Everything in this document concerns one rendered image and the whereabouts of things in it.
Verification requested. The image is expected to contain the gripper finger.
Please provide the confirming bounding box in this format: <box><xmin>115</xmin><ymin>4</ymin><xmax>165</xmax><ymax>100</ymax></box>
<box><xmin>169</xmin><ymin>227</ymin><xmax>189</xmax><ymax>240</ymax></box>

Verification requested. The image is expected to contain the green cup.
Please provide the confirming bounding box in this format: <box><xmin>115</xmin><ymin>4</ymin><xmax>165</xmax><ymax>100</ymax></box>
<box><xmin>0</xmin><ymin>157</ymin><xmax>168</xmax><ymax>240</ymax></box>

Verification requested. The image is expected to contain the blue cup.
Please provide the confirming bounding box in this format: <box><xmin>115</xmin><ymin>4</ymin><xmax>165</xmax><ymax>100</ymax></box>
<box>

What is needed |
Copy out the full listing exactly.

Response to this exercise |
Everything in this document concerns one rendered image and the whereabouts of things in it.
Verification requested. The image is expected to contain the gripper finger.
Please provide the confirming bounding box in this format: <box><xmin>115</xmin><ymin>4</ymin><xmax>165</xmax><ymax>100</ymax></box>
<box><xmin>169</xmin><ymin>227</ymin><xmax>189</xmax><ymax>240</ymax></box>

Verification requested. The image is expected to contain the green cup.
Please provide the confirming bounding box in this format: <box><xmin>115</xmin><ymin>4</ymin><xmax>165</xmax><ymax>100</ymax></box>
<box><xmin>0</xmin><ymin>157</ymin><xmax>168</xmax><ymax>240</ymax></box>

Verification requested. The image is expected to contain the blue cup.
Please provide the confirming bounding box in this format: <box><xmin>115</xmin><ymin>4</ymin><xmax>165</xmax><ymax>100</ymax></box>
<box>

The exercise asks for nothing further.